• [ASSIGNMENT] Every line of the material below, from the top through the line with "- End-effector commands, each", should be reproduced exactly.

• [SOURCE MATERIAL]
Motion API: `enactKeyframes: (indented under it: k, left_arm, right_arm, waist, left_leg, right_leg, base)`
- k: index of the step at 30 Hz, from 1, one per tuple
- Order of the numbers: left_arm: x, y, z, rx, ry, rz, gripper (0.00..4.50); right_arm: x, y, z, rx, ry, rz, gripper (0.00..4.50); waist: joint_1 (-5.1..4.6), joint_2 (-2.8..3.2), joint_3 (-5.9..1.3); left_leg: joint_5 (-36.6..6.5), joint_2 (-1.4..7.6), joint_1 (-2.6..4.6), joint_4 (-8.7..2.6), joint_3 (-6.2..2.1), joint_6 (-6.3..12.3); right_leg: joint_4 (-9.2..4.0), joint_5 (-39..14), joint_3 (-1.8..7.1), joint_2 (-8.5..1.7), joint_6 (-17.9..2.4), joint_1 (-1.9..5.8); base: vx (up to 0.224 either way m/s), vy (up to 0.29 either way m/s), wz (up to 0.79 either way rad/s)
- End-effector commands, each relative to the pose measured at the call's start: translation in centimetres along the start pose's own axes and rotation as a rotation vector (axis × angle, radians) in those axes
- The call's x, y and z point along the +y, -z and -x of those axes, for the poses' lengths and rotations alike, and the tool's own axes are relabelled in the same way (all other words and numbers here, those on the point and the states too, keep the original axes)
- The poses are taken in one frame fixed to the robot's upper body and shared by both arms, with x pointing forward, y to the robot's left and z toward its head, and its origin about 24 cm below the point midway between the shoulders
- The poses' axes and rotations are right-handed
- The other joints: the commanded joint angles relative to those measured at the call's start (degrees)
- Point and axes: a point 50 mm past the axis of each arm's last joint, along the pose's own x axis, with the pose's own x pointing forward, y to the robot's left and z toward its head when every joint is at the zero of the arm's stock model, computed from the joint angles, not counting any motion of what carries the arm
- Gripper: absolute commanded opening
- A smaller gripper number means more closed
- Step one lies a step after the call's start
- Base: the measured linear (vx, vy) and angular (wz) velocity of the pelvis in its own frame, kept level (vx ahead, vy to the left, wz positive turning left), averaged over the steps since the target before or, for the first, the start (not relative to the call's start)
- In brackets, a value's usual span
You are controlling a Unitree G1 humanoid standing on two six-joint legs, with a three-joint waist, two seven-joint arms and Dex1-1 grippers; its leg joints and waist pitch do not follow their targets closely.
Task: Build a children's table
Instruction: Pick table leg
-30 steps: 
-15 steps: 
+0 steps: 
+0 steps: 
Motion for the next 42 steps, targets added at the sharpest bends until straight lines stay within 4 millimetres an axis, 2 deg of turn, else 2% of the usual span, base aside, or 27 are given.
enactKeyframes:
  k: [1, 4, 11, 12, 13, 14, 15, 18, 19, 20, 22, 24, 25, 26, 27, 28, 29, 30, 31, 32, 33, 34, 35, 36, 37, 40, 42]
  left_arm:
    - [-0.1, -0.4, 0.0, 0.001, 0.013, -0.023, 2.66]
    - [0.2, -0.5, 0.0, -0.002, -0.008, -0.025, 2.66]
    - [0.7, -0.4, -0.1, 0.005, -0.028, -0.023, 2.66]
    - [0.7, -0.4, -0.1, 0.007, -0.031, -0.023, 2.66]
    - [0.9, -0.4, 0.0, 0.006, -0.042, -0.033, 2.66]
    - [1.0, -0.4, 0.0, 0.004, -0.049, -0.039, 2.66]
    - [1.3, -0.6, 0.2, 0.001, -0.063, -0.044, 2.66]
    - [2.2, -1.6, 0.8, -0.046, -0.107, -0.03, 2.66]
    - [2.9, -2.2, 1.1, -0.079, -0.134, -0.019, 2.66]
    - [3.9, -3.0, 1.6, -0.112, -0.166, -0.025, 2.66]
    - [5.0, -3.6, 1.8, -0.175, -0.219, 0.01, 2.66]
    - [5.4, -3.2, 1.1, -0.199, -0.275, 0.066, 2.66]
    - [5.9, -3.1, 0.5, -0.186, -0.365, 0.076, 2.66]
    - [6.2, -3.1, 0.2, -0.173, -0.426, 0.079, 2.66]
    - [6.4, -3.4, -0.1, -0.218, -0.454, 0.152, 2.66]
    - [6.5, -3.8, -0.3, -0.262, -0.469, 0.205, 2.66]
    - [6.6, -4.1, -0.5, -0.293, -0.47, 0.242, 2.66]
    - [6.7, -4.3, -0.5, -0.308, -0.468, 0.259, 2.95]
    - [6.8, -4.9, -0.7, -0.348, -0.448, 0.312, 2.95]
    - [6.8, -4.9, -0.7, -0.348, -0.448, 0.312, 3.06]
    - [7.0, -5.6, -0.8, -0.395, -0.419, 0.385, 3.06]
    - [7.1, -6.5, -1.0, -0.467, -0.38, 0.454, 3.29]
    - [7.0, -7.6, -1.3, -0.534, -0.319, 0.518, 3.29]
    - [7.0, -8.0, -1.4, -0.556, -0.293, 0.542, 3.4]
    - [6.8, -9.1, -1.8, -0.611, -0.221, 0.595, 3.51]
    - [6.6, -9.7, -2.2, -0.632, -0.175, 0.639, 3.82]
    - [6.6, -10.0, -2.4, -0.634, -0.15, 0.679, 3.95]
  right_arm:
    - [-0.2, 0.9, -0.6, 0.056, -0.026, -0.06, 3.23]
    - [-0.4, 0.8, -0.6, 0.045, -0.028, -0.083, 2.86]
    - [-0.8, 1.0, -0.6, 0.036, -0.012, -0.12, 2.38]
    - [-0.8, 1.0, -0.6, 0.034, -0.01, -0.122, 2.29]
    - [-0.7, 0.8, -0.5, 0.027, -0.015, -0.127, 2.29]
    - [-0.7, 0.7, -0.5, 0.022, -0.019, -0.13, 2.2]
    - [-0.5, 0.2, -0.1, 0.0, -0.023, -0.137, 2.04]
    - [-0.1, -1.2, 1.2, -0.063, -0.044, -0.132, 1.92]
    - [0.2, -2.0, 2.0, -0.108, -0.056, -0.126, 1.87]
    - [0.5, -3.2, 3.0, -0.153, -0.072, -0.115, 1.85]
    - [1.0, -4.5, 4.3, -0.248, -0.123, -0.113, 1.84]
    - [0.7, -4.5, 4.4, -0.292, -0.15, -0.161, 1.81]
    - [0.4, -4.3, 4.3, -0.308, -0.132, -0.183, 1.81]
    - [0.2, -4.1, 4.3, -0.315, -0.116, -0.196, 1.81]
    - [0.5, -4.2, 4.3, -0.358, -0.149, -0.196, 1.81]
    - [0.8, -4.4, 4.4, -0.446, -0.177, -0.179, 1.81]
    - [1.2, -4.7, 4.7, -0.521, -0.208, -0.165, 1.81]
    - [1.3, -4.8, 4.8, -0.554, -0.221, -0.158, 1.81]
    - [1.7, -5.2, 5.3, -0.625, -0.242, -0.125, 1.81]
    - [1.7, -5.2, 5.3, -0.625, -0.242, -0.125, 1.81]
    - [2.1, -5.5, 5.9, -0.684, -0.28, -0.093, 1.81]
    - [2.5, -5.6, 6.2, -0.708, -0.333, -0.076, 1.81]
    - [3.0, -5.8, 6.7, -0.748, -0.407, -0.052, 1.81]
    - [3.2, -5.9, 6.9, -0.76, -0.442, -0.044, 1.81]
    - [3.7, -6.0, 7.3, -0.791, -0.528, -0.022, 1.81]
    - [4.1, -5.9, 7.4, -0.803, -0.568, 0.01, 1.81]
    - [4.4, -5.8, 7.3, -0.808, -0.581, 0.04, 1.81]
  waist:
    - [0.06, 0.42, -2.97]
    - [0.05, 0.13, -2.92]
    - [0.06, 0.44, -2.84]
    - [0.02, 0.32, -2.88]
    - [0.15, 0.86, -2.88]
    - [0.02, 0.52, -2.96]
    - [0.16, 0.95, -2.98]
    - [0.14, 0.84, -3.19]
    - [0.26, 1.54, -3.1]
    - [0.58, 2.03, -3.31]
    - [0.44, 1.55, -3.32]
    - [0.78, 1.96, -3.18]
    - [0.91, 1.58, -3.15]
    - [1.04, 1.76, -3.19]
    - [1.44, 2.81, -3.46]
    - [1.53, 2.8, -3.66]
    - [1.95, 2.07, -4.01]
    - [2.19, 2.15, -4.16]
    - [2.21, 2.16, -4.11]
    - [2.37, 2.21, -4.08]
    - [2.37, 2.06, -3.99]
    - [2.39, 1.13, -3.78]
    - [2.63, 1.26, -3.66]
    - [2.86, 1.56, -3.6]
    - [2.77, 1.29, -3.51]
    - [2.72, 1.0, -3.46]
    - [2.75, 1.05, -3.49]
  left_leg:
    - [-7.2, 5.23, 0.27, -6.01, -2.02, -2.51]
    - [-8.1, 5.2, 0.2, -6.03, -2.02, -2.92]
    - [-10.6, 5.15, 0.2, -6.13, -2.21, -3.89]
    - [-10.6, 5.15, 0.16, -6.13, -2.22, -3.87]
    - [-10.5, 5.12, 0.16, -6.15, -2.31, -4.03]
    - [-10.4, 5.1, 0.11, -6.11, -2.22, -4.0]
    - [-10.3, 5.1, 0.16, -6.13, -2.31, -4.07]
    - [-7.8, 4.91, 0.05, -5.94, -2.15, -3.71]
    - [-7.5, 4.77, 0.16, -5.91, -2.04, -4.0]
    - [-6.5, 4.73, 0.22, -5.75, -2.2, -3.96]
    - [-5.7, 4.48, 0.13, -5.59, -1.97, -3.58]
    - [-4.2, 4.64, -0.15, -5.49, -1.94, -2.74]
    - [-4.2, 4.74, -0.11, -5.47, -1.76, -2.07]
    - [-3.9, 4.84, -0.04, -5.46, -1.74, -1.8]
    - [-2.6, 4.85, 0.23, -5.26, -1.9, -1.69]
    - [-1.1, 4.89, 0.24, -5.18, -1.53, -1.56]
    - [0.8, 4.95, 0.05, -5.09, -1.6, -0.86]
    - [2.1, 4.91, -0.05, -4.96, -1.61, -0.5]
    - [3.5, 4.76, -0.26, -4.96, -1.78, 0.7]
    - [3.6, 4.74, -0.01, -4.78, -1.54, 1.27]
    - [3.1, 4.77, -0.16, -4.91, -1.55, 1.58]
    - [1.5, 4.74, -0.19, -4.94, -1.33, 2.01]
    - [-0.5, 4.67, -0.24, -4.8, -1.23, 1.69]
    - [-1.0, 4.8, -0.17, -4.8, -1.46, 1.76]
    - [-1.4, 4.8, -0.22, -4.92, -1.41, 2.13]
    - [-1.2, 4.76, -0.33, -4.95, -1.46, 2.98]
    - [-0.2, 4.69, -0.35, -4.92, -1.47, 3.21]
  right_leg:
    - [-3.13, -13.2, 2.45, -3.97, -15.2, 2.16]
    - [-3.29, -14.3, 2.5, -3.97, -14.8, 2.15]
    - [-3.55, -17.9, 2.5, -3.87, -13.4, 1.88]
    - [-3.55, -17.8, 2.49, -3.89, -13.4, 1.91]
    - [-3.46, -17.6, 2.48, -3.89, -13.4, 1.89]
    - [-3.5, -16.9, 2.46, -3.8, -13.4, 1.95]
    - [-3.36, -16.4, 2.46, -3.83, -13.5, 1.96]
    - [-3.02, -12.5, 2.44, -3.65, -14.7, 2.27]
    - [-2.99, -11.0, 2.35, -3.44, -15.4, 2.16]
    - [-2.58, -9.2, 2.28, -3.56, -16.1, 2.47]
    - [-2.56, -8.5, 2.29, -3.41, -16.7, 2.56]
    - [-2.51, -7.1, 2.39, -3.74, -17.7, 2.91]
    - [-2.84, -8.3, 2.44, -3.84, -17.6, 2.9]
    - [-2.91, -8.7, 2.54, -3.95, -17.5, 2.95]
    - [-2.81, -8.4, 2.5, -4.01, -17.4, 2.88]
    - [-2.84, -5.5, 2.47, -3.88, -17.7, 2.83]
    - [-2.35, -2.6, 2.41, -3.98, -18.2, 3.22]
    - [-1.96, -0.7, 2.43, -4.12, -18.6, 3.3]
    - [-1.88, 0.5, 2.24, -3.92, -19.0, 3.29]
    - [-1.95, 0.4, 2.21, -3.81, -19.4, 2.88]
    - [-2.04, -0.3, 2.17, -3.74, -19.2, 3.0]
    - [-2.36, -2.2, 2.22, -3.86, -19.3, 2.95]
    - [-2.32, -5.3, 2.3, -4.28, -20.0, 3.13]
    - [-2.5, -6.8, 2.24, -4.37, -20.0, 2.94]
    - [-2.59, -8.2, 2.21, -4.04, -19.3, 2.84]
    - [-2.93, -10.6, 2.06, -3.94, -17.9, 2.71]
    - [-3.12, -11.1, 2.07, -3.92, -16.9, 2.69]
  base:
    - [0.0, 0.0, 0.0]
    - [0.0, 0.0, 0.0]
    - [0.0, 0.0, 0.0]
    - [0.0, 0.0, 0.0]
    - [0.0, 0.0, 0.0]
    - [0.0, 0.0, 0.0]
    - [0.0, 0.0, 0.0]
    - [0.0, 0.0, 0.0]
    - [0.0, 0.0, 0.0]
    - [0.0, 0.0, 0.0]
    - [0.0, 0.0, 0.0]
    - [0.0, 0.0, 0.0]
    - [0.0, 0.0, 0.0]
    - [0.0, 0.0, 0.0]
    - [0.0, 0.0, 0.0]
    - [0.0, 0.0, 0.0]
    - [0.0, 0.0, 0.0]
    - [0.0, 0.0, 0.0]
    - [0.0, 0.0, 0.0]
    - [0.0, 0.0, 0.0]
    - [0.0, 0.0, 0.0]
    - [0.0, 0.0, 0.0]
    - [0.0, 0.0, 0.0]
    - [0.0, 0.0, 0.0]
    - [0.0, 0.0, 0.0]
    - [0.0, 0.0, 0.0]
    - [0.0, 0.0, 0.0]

• [EXPECTED ANSWER]
Motion API: `enactKeyframes: (indented under it: k, left_arm, right_arm, waist, left_leg, right_leg, base)`
- k: index of the step at 30 Hz, from 1, one per tuple
- Order of the numbers: left_arm: x, y, z, rx, ry, rz, gripper (0.00..4.50); right_arm: x, y, z, rx, ry, rz, gripper (0.00..4.50); waist: joint_1 (-5.1..4.6), joint_2 (-2.8..3.2), joint_3 (-5.9..1.3); left_leg: joint_5 (-36.6..6.5), joint_2 (-1.4..7.6), joint_1 (-2.6..4.6), joint_4 (-8.7..2.6), joint_3 (-6.2..2.1), joint_6 (-6.3..12.3); right_leg: joint_4 (-9.2..4.0), joint_5 (-39..14), joint_3 (-1.8..7.1), joint_2 (-8.5..1.7), joint_6 (-17.9..2.4), joint_1 (-1.9..5.8); base: vx (up to 0.224 either way m/s), vy (up to 0.29 either way m/s), wz (up to 0.79 either way rad/s)
- End-effector commands, each relative to the pose measured at the call's start: translation in centimetres along the start pose's own axes and rotation as a rotation vector (axis × angle, radians) in those axes

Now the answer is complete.